▸ ACTIVITY
Set down, exactly as they appear, the line containing "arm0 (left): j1" and all subsequent lines through the end of the material below.

*** Opening DATA ***

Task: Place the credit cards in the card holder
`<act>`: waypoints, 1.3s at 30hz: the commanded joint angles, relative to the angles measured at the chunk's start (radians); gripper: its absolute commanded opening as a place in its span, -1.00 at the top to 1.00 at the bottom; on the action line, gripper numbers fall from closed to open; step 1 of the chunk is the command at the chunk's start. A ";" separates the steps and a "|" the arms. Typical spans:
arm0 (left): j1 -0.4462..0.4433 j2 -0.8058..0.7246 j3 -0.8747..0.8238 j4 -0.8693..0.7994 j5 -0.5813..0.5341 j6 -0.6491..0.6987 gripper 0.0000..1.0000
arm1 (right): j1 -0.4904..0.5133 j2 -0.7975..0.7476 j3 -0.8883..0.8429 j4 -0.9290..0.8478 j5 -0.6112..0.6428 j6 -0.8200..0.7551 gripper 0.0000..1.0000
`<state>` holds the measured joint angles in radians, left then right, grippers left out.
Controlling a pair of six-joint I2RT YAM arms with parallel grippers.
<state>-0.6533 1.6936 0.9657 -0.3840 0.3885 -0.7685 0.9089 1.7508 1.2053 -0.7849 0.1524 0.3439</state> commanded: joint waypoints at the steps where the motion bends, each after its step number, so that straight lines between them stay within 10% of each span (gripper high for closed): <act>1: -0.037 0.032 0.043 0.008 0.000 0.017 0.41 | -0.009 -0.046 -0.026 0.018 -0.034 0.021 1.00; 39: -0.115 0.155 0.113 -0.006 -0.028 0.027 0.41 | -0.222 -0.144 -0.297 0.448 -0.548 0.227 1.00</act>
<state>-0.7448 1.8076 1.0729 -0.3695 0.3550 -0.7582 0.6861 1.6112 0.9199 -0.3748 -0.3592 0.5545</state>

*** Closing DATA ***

▸ WRITTEN RESPONSE
arm0 (left): j1 -0.4462..0.4433 j2 -0.8058..0.7246 j3 -0.8747..0.8238 j4 -0.8693..0.7994 j5 -0.5813..0.5341 j6 -0.6491..0.6987 gripper 0.0000..1.0000
arm1 (right): j1 -0.4904..0.5133 j2 -0.7975..0.7476 j3 -0.8883..0.8429 j4 -0.9290..0.8478 j5 -0.6112..0.6428 j6 -0.8200..0.7551 gripper 0.0000..1.0000
`<state>` holds the measured joint angles in radians, left then right, grippers left out.
Controlling a pair of six-joint I2RT YAM arms with parallel grippers.
<state>-0.6533 1.6936 0.9657 -0.3840 0.3885 -0.7685 0.9089 1.7508 1.2053 -0.7849 0.1524 0.3439</state> commanded: joint waypoints at the steps where the motion bends, each after its step number, so that straight lines between them stay within 10% of each span (gripper high for closed): <act>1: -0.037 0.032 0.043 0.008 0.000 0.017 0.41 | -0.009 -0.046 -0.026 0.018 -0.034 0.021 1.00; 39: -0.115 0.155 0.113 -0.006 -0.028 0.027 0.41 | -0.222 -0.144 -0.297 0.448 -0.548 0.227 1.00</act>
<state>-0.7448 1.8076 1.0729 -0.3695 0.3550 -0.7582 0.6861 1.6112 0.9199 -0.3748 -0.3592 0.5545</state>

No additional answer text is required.